SAWT BEIRUT INTERNATIONAL

| 27 September 2022, Tuesday |

Que se passe-t-il au ministère des affaires étrangères ?

Il est ressorti clairement des événements qui se déroulent au ministère des Affaires étrangères en termes de scandales qu’en ce qui concerne les positions émises par les ministres des Affaires étrangères qui ne s’alignent pas les positions du Golfe et des pays arabes entourant le Liban, dont le dernier est le message de réponse sur les dispositions de l’initiative koweïtienne, qui a été suivie par le ministre des Affaires étrangères Abdullah Bou Habib, certainement qu’il ne discutera pas de la question du retrait des armes du « Hezbollah » et bien sûr des paroles de l’ancien ministre Charbel Wahbe, qui a provoqué une crise majeure, ont déclaré les sources à Sawt Beirut International.

En ce qui concerne les nominations et les formations, la source attire l’attention sur le plus grand dilemme, elle est témoin d’une grande confusion, d’autant plus que le chef du Courant patriotique libre, l’ancienne ministre Gebran Bassil, qui a repris son portefeuille entre 2014 et 2020, a non seulement nommé un groupe qui comprenait un grand nombre de conseillers, mais il est également allé au-delà de celle-ci en prenant la décision de nommer des ambassadeurs de certains capitales en s’écartant des critères sur lesquels les nominations et les formations sont faites dans le but d’aider à élever la fortune présidentielle de Bassil et à le relier aux communautés étrangères.
On a témoigné ses tentatives au cours des tournées et des visites qui comprenaient un grand nombre de pays et qui étaient considérées à l’époque comme ayant obtenu un grand succès, en particulier avec la commercialisation du droit des expatriés de participer aux élections législatives depuis leur lieu de résidence, ses calculs ont ensuite été inversés après l’injustice qui est apparue plus tard en termes de limitation du scrutin à une circonscription et leur vote est devenu une obsession du « courant national » après que les sondages d’opinion ont montré qu’ils ne peuvent pas être invoqués mais doivent travailler à réduire leur influence au cours des élections.

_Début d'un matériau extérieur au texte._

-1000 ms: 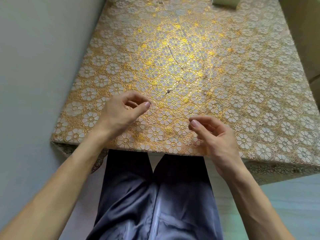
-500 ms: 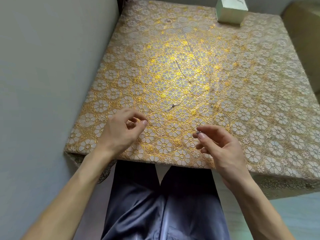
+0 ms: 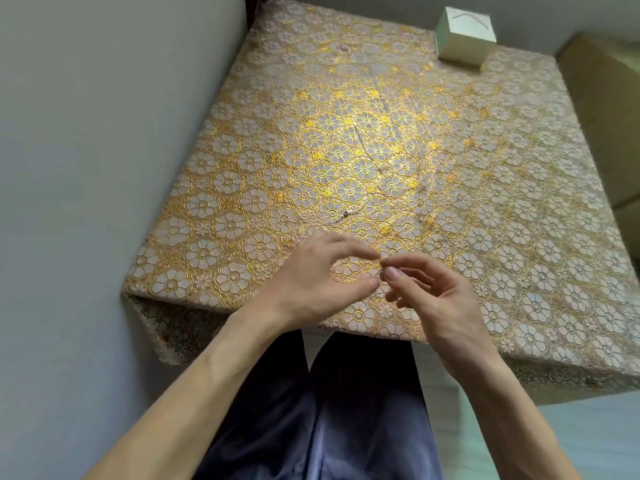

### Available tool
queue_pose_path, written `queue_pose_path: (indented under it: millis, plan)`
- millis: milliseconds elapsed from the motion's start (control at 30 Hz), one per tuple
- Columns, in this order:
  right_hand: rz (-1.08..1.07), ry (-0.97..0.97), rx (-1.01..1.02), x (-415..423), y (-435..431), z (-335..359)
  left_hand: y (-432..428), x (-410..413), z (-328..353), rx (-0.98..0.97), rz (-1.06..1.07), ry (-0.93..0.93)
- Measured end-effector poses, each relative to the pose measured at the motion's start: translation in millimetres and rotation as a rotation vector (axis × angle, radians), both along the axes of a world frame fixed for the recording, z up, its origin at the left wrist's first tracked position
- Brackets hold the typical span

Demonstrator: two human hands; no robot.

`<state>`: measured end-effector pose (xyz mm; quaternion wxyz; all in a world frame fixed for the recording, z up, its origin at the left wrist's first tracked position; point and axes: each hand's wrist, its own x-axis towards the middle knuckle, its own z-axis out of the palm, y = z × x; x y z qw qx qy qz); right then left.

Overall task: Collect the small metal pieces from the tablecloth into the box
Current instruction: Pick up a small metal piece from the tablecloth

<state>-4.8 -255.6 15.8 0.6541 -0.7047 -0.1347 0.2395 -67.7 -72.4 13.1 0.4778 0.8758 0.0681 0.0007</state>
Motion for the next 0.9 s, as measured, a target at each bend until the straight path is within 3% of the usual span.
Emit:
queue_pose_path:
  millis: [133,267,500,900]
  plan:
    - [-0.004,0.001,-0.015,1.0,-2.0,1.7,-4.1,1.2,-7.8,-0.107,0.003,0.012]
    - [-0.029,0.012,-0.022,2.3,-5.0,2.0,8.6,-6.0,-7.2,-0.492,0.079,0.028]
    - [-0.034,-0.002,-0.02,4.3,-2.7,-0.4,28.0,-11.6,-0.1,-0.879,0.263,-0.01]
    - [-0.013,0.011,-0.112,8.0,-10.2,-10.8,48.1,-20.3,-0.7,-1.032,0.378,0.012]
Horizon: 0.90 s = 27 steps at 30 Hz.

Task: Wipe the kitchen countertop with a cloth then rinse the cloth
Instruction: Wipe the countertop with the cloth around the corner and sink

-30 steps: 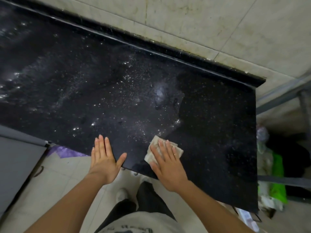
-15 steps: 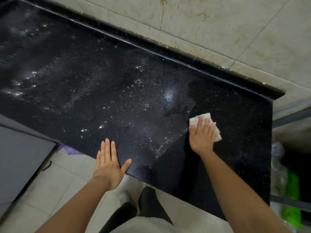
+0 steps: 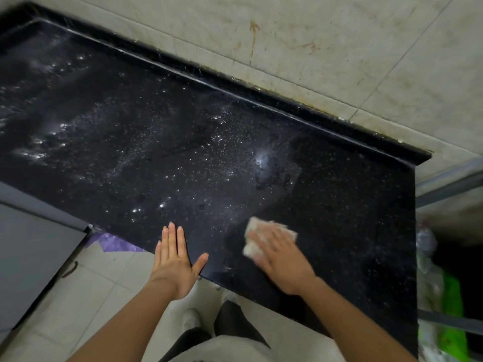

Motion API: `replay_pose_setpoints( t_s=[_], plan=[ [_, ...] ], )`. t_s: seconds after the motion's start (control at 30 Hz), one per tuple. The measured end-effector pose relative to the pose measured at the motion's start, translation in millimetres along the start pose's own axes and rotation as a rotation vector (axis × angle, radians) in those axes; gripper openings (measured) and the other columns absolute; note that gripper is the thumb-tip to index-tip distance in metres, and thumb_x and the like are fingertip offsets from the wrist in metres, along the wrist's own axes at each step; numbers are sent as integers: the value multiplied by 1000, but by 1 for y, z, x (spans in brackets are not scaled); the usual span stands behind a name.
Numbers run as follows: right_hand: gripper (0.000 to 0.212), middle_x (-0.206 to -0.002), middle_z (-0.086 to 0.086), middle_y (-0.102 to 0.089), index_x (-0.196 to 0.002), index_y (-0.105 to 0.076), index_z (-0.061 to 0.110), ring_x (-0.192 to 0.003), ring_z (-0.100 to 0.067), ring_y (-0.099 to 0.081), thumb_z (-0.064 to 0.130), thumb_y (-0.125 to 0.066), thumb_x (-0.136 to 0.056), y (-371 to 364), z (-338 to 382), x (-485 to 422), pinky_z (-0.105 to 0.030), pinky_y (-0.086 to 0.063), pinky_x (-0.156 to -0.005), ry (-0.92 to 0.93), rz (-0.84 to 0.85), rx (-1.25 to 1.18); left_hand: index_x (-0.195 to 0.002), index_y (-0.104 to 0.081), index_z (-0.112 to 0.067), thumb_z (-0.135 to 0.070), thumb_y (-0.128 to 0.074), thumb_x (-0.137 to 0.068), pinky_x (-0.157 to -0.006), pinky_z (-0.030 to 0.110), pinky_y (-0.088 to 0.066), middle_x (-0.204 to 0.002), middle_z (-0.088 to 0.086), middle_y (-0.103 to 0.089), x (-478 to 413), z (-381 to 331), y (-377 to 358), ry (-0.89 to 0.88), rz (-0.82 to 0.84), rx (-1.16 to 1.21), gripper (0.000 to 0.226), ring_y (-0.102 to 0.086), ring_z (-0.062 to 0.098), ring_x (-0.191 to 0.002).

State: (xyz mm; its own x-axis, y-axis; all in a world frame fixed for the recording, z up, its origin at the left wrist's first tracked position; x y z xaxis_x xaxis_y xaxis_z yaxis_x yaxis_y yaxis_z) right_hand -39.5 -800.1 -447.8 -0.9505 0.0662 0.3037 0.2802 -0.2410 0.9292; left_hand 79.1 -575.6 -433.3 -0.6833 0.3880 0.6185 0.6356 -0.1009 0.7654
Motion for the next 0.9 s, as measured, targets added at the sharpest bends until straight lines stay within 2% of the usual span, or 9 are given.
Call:
replay_pose_setpoints(
  t_s=[0.07,0.17,0.3,0.4,0.53,0.63,0.77,0.83,0.9],
  plan=[
    [74,-158,-10,-15,-152,-13,21,-146,-29,-10,59,7,-91,3,-56,2,-36,2,-117,-303,-74,-24,-131,40,-11,-66,-9,-90,-113,37,17,-141,8,46,0,0,0,0,-2,-4,84,41,22,-130],
    [76,-160,-10,2,-153,-5,21,-146,-29,9,56,13,-88,11,-112,11,-44,3,-118,-656,-79,-78,-130,41,-11,-66,-8,-90,-113,37,18,-140,8,47,0,0,-1,1,5,-9,83,41,22,-130],
    [58,-159,-9,11,-152,5,23,-145,-28,16,41,-17,-102,26,-91,6,-45,8,-116,-857,-117,-267,-130,40,-12,-66,-8,-90,-112,37,19,-140,8,47,-1,1,-1,-3,-2,-3,83,41,23,-130],
    [60,-159,-12,13,-151,8,20,-145,-31,17,45,-12,-101,17,-43,-11,-45,10,-116,-726,-109,-229,-131,40,-11,-66,-8,-90,-111,37,19,-139,8,48,-2,1,-2,-7,5,-3,83,42,23,-130],
    [67,-156,-7,17,-144,19,30,-142,-31,23,58,23,-84,3,45,-27,-49,8,-118,-302,-42,-155,-131,40,-11,-64,-10,-92,-112,37,19,-139,9,48,-1,0,-1,-10,13,9,83,42,21,-130],
    [58,-154,2,23,-143,18,37,-139,-21,30,56,8,-89,1,83,-29,-41,15,-116,-65,34,-135,-131,40,-10,-64,-11,-92,-113,37,19,-139,9,48,0,-1,-1,-7,23,5,83,41,20,-130],
    [51,-152,11,24,-140,19,45,-140,-13,30,57,2,-93,7,60,-10,-33,20,-115,158,123,-42,-130,40,-11,-65,-12,-92,-112,37,19,-140,9,47,0,1,0,-17,28,10,84,42,20,-129],
    [53,-151,13,24,-136,23,48,-141,-14,27,61,11,-87,8,31,3,-31,20,-114,167,135,-14,-130,41,-11,-65,-11,-91,-112,37,20,-140,9,47,0,3,0,-21,28,12,84,42,21,-129],
    [65,-153,8,19,-139,22,43,-145,-19,18,66,25,-79,9,-11,8,-36,10,-117,1,100,17,-129,42,-12,-66,-10,-90,-112,37,20,-140,9,48,-1,3,-1,-17,18,13,84,42,23,-129]
  ],
)
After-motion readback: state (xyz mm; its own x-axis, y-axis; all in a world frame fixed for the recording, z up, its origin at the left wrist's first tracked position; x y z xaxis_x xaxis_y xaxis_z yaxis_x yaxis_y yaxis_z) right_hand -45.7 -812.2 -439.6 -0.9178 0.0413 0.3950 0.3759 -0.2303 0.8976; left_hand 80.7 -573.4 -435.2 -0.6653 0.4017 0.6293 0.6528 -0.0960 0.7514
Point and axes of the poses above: each hand's wrist, its own x-axis away from the middle knuckle, its own y-axis out of the back of the hand, z = x × y, the point moved 3 cm from there along -x, towards the middle knuckle
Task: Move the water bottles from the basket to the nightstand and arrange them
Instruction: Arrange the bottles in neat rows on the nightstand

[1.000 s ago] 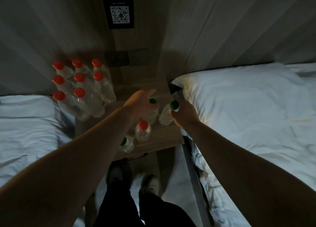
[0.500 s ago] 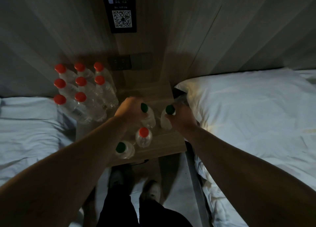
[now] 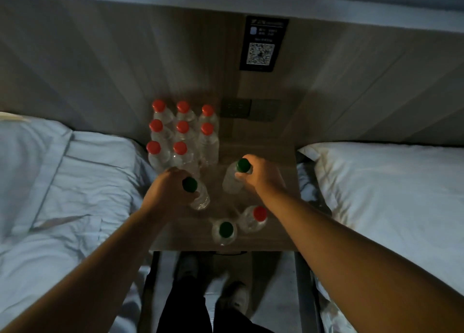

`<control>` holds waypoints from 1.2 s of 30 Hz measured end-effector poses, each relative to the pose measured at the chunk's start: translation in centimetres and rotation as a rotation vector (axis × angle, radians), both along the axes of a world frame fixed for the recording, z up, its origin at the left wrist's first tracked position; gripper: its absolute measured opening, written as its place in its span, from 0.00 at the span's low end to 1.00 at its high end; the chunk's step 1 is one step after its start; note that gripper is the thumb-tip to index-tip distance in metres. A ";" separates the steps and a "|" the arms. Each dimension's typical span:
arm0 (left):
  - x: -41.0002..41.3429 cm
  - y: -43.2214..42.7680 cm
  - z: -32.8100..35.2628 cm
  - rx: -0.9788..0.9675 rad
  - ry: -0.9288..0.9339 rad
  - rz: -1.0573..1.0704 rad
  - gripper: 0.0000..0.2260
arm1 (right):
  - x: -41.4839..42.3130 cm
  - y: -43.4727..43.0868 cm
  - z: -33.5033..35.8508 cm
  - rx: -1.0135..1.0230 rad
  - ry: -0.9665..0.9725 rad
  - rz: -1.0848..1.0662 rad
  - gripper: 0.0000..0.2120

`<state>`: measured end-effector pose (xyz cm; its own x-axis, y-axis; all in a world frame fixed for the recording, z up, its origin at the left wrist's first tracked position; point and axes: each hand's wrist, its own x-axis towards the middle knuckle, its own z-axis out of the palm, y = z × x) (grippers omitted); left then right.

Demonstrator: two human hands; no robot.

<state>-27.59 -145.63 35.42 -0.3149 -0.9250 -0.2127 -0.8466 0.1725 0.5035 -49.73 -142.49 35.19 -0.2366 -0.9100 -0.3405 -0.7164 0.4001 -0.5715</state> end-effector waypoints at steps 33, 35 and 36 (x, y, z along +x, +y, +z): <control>8.2 -3.0 -8.3 0.192 0.272 0.285 0.30 | 8.9 -5.4 -4.3 0.043 -0.304 -0.363 0.21; 8.0 -3.1 -8.5 0.198 0.279 0.298 0.30 | 9.1 -5.3 -4.5 0.098 -0.348 -0.380 0.21; 7.8 -3.2 -8.5 0.199 0.286 0.317 0.28 | 9.2 -5.3 -4.7 0.114 -0.362 -0.385 0.20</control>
<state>-19.80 -148.84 26.94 -0.0956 -0.9349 -0.3419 -0.6646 -0.1957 0.7211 -40.56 -147.82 30.53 -0.3945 -0.7335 -0.5535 -0.2711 0.6685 -0.6926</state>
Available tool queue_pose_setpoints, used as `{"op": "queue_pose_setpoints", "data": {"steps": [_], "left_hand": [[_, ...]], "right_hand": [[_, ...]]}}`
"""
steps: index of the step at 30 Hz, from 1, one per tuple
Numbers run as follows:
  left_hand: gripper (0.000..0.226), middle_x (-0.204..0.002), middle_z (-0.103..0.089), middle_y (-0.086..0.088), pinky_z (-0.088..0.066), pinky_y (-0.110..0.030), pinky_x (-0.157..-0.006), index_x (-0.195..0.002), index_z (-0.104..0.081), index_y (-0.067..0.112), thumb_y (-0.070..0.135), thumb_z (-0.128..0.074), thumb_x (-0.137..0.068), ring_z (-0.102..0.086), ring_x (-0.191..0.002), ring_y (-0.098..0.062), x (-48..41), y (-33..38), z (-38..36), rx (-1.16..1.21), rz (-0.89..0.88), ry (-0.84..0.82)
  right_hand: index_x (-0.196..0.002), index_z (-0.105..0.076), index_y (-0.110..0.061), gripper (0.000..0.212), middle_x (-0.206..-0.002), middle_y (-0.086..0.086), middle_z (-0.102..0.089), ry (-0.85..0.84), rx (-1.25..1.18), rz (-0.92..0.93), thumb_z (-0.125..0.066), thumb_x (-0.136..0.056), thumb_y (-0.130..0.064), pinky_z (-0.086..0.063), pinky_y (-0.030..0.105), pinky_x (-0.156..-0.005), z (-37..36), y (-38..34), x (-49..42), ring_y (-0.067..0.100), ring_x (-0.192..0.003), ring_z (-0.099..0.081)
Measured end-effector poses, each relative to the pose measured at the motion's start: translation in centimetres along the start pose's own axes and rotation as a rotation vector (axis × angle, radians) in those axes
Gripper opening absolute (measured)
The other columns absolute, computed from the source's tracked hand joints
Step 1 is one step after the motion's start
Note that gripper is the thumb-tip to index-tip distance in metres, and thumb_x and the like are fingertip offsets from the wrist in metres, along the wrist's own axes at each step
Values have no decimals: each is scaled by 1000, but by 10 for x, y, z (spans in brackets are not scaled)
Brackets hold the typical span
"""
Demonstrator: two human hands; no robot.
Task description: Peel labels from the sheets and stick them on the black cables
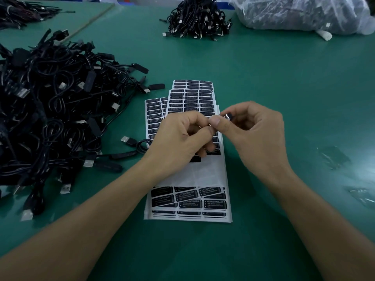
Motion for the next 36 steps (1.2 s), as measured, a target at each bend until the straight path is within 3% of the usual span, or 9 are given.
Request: {"op": "queue_pose_setpoints", "data": {"steps": [6, 11, 13, 16, 20, 24, 26, 30, 36], "left_hand": [[19, -62, -67, 1, -54, -46, -53, -81, -68, 25, 37, -64, -96, -63, -56, -24, 2, 5, 8, -322, -209, 123], [19, -70, -67, 13, -51, -41, -54, -84, -73, 25, 38, -63, -94, -59, -63, -14, 5, 23, 19, -637, -470, 300], [15, -79, -69, 15, -52, -42, -58, -89, -75, 20, 28, -64, -96, -60, -69, -17, 9, 35, 23, -616, -612, 389], [8, -87, -68, 17, -55, -35, -70, -103, -70, 20, 16, -65, -97, -67, -75, -14, 13, 53, 32, -394, -717, 433], [10, -79, -76, 7, -55, -26, -75, -103, -60, 19, 10, -59, -100, -74, -80, -10, 8, 67, 42, 158, -555, 370], [13, -77, -76, -4, -55, -23, -61, -89, -56, 16, 10, -56, -101, -71, -67, -13, 0, 63, 42, 541, -267, 355], [15, -78, -76, -6, -55, -22, -58, -86, -55, 16, 10, -57, -100, -72, -67, -14, -4, 60, 42, 615, -163, 372], [14, -80, -77, -8, -55, -22, -56, -88, -52, 15, 11, -58, -100, -74, -70, -17, -11, 54, 40, 748, -51, 397], [10, -90, -78, -12, -61, -30, -64, -93, -54, 18, 21, -57, -102, -77, -82, -23, -22, 43, 33, 727, 104, 307]], "right_hand": [[-74, -69, -25, 16, -64, -8, -71, -70, -147, 0, -77, -87, -21, -45, 11, -53, -4, -3, 0, 4, -56, -64], [-86, -74, -19, 28, -74, 6, -75, -75, -336, -51, -55, -102, -32, -49, 22, -57, -3, -3, 0, 15, -64, -69], [-104, -73, -21, 31, -88, 8, -76, -137, -463, -110, -53, -98, -44, -50, 26, -63, -6, -4, 0, 18, -76, -70], [-127, -64, -20, 51, -97, -8, -73, -277, -319, -71, -71, -82, -43, -54, 24, -74, -17, -6, 7, 8, -88, -67], [-129, -63, -28, 56, -113, -15, -67, -381, -42, 69, -79, -77, -40, -46, 16, -82, -35, -14, 20, 5, -105, -61], [-98, -74, -21, 11, -97, -10, -72, -398, -95, 127, -75, -88, -17, -50, 22, -77, -43, -23, 23, 8, -90, -66], [-88, -71, -22, 12, -86, -9, -72, -387, -239, 62, -71, -90, -10, -54, 24, -72, -43, -24, 23, 5, -79, -65], [-105, -62, -19, 22, -88, -6, -75, -342, -546, -117, -72, -85, -20, -53, 18, -71, -43, -26, 22, 6, -81, -70], [-83, -74, -16, 7, -70, 1, -70, -189, -380, -49, -70, -89, -16, -47, 23, -43, -31, -21, 13, 15, -53, -59]]}}
Point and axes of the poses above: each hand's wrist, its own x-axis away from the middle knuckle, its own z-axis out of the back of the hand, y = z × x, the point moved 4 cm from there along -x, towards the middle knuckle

Aujourd’hui, le ministère des Affaires étrangères est dans un état de confusion que le domaine du budget d’austérité décidé par l’autorité d’appliquer à ce fil, ce qui a conduit de nombreux ambassadeurs à soumettre leur démission et selon certaines sources le nombre a dépassé 13 et aura un impact significatif en termes de diminution du nombre à l’étranger .
Cela se reflétera encore sur le nombre de bureaux de vote, en particulier aux États-Unis et les poussera à limiter les centres à un nombre plus petit, ce qui soulève de nombreux points d’interrogation sur le temps avant le processus de vote des expatriés .

Quant au personnel interne du ministère, les démissions d’un certain nombre d’administrateurs et d’ambassadeurs qui ont mis leur démission dans leurs « poches » en attendant le temps de les soumettre , selon la source, d’autant plus que les scandales en termes d’accords et d’appels d’offres ont fait surface et que l’actuel ministre des Affaires étrangères n’a pas été en mesure de retirer ceux qui ont été pointés du doigt, notamment l’ambassadeur qui a divulgué le contenu de deux lettres arrivées de la capitale américaine au département d’État .
Pourtant l’ambassadeur qui est responsable de la fuite de ses messages a resté à son poste et pourra recevoir une mise à niveau de sa nomination à l’ambassade du Liban à Damas après le départ à la retraite de l’ancien ambassadeur Saad Zakhia, et le ministre n’a pas pu le mettre à sa disposition, car il est affilié à des alliés du ministre Bassil.
Ici la source pose la question de savoir si ces mesures entraîneront une diminution du nombre d’électeurs inscrits pour participer au scrutin en mai prochain ou augmenteront leur détermination à défier tous les obstacles qui Il a été mis devant la réception de leurs votes et un changement radical au parlement libanais.